*Activity:*
The word "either" marks the lines to find; copy every such line from the data below.

[Source records]
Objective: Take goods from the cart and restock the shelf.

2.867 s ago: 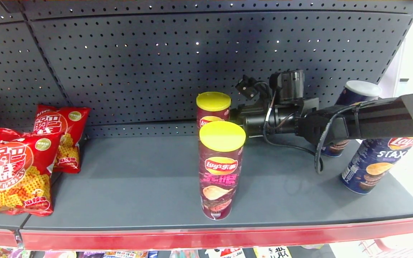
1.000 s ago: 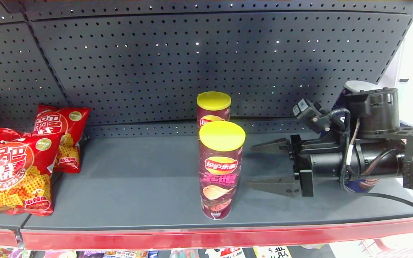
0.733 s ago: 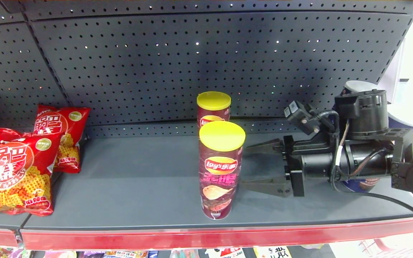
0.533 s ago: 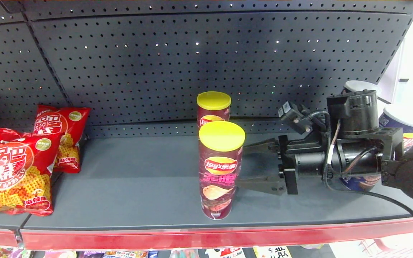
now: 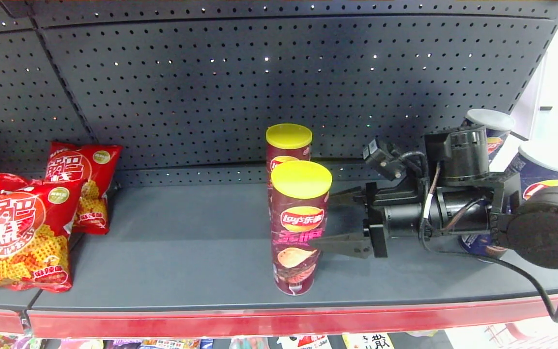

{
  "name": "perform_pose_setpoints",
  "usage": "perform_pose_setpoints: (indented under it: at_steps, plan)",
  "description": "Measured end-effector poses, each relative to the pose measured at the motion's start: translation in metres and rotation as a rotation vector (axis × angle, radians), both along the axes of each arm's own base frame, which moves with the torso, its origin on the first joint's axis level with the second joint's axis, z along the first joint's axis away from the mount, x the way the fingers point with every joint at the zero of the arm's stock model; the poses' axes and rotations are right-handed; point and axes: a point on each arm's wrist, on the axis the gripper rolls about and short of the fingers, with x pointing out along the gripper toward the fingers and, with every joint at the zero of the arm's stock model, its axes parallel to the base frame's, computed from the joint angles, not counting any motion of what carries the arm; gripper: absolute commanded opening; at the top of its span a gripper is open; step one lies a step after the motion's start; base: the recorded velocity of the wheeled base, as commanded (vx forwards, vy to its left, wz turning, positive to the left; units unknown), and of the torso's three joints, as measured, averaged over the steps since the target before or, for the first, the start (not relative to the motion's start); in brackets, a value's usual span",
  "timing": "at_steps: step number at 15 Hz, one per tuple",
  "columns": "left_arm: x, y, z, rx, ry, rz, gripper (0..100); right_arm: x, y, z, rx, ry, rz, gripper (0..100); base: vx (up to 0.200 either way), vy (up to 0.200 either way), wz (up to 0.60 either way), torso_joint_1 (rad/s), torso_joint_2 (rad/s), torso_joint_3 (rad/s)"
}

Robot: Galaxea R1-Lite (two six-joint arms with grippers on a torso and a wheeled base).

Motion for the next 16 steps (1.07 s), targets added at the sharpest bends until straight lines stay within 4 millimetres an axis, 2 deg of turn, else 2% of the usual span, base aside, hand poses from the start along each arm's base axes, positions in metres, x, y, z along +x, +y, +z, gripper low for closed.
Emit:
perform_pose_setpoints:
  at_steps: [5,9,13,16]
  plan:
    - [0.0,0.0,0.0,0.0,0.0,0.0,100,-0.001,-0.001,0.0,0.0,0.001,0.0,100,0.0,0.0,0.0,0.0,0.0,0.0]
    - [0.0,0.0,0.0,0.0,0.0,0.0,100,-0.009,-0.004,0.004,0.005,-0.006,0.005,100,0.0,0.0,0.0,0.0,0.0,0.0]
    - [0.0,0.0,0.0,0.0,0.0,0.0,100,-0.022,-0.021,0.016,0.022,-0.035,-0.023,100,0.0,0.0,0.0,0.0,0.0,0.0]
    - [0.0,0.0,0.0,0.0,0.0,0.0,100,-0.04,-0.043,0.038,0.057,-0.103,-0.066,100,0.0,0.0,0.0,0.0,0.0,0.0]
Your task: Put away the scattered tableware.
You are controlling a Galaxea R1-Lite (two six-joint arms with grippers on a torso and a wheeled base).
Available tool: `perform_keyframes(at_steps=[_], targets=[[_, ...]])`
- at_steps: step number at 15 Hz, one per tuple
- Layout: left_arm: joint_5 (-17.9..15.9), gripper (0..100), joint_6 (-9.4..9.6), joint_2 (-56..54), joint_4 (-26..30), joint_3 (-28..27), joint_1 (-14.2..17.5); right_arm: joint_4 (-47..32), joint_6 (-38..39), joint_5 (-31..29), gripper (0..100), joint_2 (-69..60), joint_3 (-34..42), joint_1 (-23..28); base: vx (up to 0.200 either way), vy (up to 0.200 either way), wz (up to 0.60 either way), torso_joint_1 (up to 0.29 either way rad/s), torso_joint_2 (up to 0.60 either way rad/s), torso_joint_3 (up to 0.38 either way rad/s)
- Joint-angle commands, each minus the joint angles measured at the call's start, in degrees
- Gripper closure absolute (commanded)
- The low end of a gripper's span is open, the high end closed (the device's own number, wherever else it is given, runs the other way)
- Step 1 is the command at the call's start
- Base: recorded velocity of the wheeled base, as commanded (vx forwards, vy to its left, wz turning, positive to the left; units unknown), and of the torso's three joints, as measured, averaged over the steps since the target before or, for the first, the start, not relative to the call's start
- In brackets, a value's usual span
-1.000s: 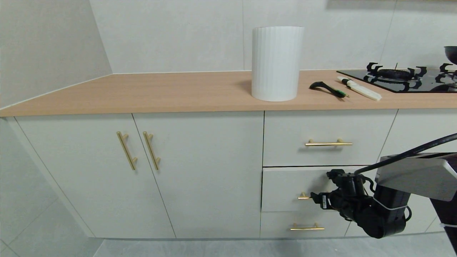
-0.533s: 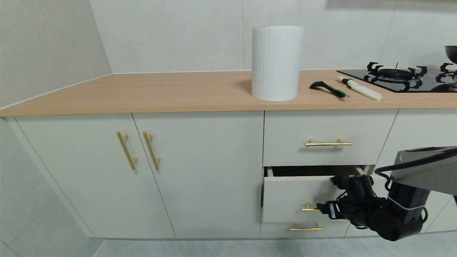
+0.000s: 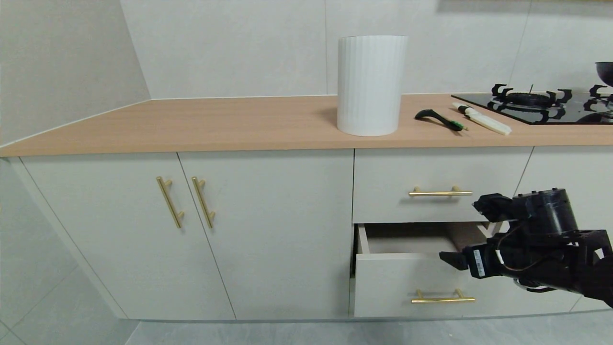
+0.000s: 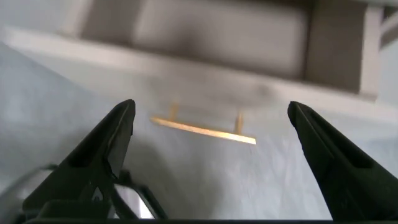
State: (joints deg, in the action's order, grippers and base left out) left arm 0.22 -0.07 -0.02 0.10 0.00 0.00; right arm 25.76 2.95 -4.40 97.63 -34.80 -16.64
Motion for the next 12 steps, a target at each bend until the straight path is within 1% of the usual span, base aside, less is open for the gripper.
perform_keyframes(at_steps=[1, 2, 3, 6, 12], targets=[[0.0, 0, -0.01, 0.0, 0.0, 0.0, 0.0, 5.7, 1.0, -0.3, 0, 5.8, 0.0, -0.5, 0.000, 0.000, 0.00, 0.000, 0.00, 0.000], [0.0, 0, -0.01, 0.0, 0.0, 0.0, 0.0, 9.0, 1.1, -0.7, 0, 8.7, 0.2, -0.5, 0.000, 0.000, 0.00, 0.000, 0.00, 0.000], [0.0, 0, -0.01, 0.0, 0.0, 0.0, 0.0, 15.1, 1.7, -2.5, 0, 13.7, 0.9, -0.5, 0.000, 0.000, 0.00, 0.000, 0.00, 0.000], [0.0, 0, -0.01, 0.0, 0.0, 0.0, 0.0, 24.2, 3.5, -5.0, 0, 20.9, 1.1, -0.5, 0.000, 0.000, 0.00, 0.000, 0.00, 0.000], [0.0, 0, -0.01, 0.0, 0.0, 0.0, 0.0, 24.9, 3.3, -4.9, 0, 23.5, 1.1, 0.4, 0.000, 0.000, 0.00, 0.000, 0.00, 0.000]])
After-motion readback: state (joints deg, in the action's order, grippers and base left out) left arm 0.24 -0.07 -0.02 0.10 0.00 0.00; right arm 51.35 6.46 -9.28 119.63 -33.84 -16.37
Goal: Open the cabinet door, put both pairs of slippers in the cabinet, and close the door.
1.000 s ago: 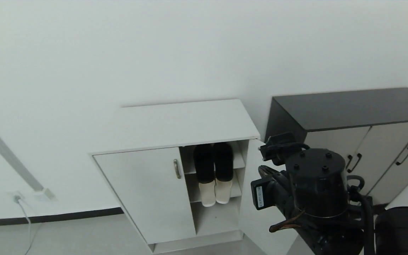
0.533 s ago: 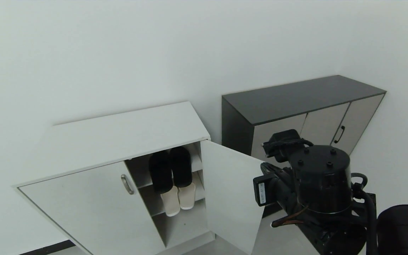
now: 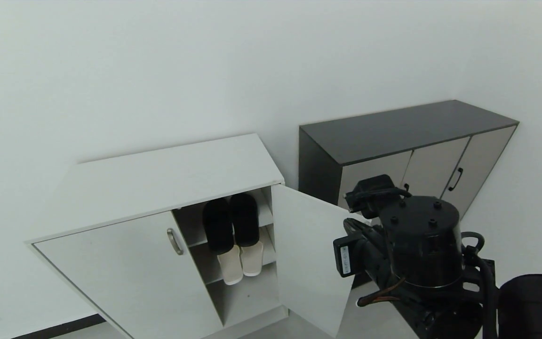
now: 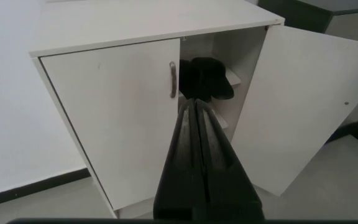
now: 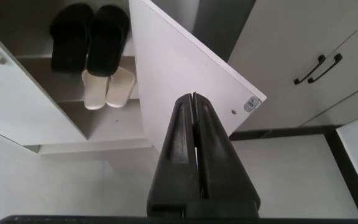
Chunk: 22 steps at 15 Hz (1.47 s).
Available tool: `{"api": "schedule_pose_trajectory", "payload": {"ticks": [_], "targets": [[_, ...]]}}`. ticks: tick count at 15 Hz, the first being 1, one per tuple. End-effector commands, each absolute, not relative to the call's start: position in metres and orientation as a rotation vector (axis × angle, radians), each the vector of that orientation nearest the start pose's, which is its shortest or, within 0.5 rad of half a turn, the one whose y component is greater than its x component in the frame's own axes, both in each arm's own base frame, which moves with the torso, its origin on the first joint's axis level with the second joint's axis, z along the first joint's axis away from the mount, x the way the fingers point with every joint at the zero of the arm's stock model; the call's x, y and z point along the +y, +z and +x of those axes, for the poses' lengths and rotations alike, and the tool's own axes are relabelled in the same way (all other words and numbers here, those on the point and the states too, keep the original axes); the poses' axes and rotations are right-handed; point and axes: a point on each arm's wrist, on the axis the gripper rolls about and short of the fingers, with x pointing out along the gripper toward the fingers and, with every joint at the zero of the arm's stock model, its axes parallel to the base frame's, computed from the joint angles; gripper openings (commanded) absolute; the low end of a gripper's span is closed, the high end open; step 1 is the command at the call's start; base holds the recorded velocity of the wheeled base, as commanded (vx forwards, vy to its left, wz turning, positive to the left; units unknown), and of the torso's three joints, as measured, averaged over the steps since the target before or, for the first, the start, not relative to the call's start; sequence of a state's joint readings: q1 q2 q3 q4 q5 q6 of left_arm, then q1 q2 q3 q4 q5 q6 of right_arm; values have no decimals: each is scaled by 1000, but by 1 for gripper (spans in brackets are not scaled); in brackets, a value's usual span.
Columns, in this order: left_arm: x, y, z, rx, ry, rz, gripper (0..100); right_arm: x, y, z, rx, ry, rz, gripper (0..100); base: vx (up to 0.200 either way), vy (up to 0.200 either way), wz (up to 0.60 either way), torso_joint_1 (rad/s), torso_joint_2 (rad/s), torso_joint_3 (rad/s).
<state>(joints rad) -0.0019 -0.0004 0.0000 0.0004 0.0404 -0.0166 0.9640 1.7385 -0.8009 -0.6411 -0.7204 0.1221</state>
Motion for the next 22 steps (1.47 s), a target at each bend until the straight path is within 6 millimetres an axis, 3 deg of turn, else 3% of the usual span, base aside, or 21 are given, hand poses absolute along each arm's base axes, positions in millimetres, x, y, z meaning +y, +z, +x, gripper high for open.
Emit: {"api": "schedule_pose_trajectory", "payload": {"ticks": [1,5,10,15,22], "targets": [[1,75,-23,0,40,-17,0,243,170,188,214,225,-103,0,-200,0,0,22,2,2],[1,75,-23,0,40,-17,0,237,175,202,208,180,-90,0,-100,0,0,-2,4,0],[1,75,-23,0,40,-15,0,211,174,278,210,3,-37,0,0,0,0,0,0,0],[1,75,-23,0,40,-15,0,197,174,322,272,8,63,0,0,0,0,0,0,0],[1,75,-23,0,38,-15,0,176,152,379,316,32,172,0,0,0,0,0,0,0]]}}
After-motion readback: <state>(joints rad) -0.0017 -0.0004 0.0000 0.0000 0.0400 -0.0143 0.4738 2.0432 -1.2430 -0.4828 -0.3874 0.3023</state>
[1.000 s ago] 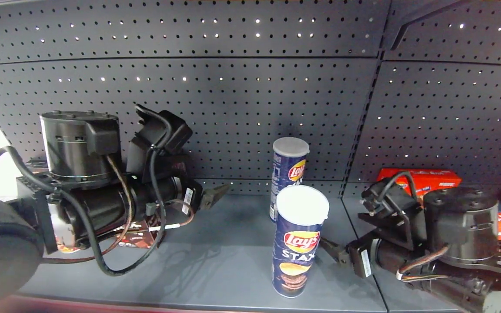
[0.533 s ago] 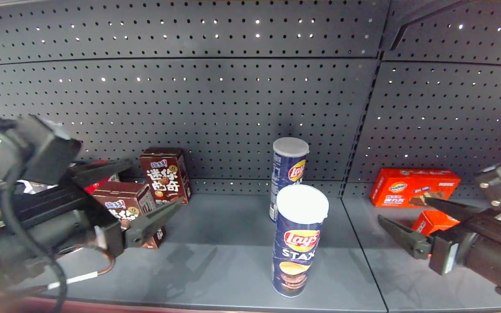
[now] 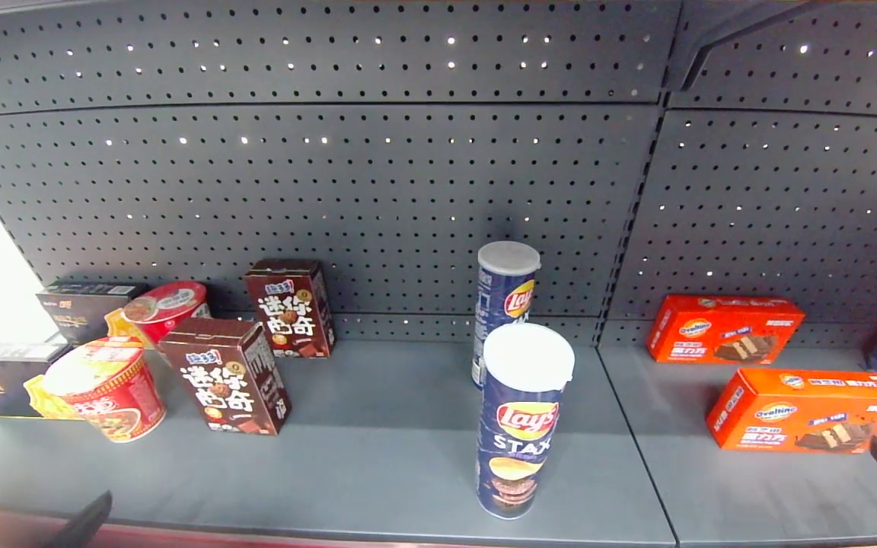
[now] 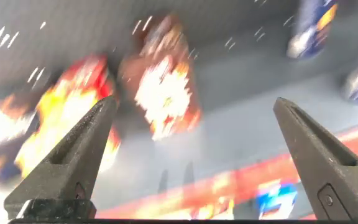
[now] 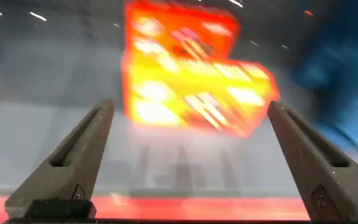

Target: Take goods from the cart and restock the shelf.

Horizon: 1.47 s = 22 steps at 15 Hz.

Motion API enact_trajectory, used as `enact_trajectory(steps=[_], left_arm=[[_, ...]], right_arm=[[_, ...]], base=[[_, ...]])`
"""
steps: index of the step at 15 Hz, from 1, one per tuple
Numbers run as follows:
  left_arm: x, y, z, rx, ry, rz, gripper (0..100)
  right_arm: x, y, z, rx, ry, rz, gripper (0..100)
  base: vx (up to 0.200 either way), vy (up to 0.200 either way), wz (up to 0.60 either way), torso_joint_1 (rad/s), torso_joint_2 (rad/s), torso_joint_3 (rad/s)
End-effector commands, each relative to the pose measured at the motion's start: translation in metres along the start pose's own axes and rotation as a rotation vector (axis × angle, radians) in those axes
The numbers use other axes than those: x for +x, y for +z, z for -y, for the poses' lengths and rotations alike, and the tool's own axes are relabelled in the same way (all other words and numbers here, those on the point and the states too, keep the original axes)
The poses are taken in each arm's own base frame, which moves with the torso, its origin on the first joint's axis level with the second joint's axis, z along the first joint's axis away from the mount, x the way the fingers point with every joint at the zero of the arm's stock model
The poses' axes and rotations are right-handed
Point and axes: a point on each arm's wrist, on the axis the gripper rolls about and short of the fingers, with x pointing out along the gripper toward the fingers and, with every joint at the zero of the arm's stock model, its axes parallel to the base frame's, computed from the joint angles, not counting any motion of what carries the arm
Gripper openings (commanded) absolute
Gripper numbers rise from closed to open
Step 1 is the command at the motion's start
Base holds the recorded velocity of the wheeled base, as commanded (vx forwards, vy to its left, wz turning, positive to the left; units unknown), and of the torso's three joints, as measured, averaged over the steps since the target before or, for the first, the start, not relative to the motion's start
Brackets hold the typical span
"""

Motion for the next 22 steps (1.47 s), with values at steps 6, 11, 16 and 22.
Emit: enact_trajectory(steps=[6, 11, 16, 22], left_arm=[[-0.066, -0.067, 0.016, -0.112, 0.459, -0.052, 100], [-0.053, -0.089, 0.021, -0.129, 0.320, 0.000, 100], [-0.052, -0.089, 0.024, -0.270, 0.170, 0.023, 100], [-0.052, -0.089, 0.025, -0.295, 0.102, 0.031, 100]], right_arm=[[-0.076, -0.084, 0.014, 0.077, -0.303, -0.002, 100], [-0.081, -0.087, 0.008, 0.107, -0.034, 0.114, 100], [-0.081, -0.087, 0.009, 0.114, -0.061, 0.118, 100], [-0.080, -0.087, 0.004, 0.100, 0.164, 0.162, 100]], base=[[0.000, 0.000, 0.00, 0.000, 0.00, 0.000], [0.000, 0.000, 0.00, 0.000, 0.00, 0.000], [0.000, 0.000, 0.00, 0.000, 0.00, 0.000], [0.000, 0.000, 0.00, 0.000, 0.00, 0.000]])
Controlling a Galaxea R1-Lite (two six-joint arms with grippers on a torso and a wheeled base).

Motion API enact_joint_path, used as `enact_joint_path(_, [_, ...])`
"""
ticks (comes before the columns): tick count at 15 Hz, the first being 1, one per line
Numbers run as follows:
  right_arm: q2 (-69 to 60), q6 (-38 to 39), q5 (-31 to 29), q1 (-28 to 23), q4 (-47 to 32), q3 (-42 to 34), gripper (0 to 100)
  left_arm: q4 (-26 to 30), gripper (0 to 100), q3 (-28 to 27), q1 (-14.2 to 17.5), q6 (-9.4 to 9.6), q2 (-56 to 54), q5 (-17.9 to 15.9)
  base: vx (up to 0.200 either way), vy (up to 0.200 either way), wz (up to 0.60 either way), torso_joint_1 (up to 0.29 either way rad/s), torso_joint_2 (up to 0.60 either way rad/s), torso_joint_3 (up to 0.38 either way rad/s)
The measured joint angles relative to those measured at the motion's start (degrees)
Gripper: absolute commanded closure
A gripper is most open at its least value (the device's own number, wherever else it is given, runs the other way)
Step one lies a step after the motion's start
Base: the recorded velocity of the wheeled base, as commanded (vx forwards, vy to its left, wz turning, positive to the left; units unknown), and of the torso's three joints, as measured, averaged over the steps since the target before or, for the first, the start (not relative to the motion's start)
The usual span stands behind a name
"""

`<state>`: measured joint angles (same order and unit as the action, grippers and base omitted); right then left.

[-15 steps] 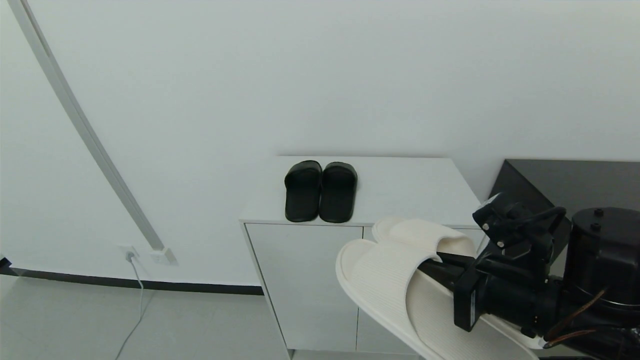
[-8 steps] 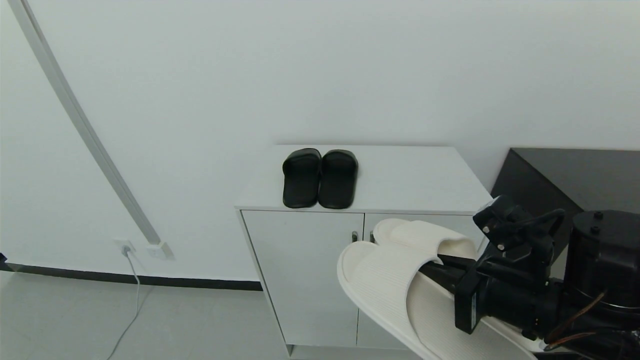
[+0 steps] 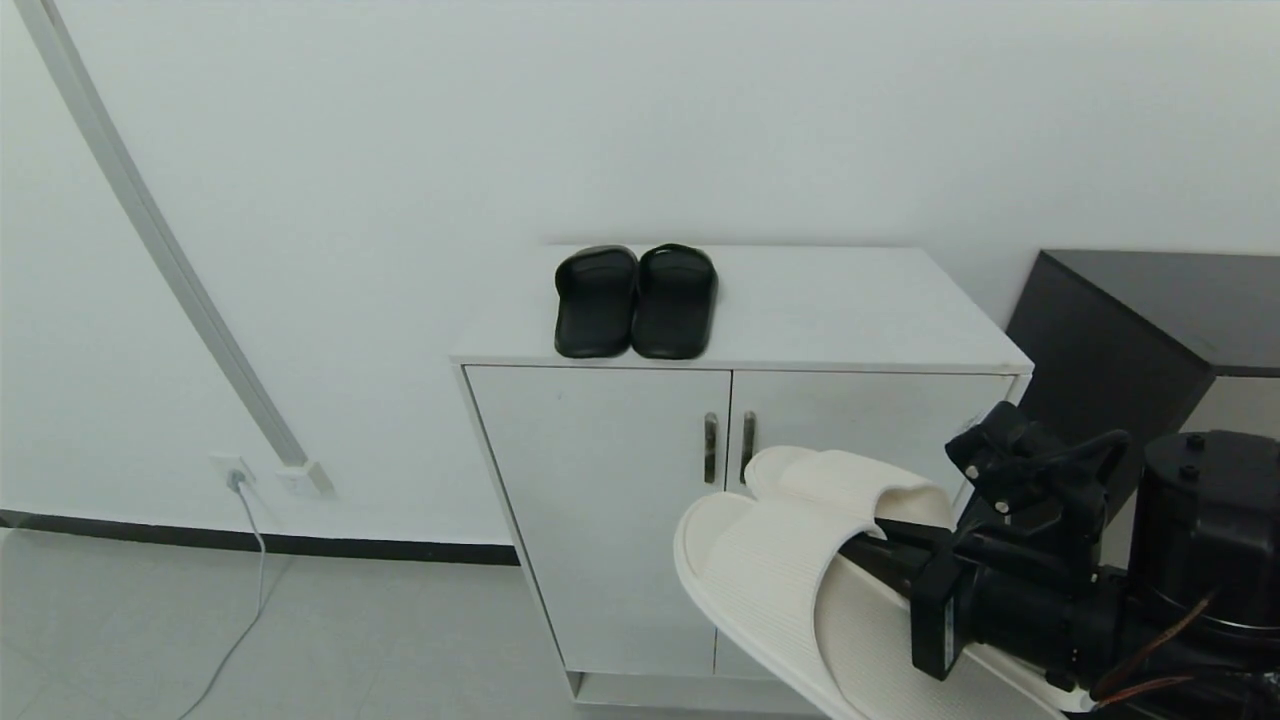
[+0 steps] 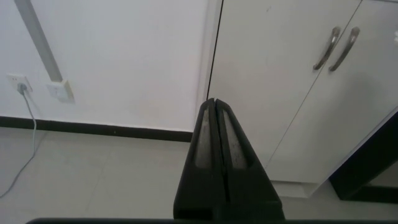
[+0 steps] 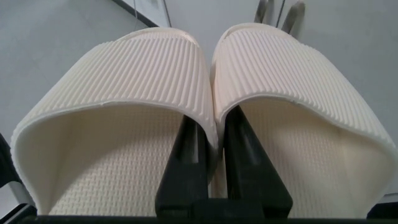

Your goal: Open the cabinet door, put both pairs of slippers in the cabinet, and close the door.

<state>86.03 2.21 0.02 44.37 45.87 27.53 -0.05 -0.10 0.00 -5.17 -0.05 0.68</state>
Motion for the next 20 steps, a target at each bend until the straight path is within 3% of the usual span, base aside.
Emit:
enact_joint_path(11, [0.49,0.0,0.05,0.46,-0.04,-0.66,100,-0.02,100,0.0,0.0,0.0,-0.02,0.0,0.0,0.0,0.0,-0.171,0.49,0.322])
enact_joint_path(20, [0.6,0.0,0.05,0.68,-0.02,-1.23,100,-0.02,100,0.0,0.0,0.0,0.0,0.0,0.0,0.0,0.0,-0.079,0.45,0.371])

*Exercise solution:*
  "columns": "left_arm: x, y, z, rx, ry, rz, gripper (0..100); right_arm: x, y, z, rx, ry, rz, gripper (0..100); base: vx (up to 0.200 either way), vy (up to 0.200 either way), wz (up to 0.60 either way), torso_joint_1 (rad/s), torso_joint_2 (rad/s), torso_joint_3 (rad/s)"
- Layout: left_arm: joint_5 (-17.9..15.9), gripper (0..100), joint_6 (-9.4..9.6), joint_2 (-56..54), joint_4 (-26..30), joint_3 (-28..27), joint_1 (-14.2..17.5); right_arm: joint_4 (-47..32), joint_6 (-38..39), joint_5 (-31..29), gripper (0..100), joint_2 (-69..60), joint_3 (-34..42), joint_1 (-23..28); base: vx (up to 0.200 either way), vy (up to 0.200 either way), wz (up to 0.60 either way), torso_joint_1 (up to 0.29 either way rad/s), torso_joint_2 (up to 0.60 either way rad/s), torso_joint_3 (up to 0.38 either way rad/s)
Columns, in this order: left_arm: x, y, z, rx, ry, rz, gripper (0..100); right_arm: x, y, z, rx, ry, rz, gripper (0..100); base: vx (up to 0.200 either way), vy (up to 0.200 either way), wz (up to 0.60 either way), torso_joint_1 (rad/s), torso_joint_2 (rad/s), torso_joint_3 (rad/s).
  base: vx (up to 0.200 either way), vy (up to 0.200 either way), wz (up to 0.60 either way), torso_joint_1 (rad/s), torso_joint_2 (rad/s), torso_joint_3 (rad/s)
  base: vx (up to 0.200 either way), vy (up to 0.200 either way), wz (up to 0.60 either way), torso_joint_1 (up to 0.29 either way rad/s), torso_joint_2 (up to 0.60 either way rad/s), torso_joint_3 (up to 0.38 either way rad/s)

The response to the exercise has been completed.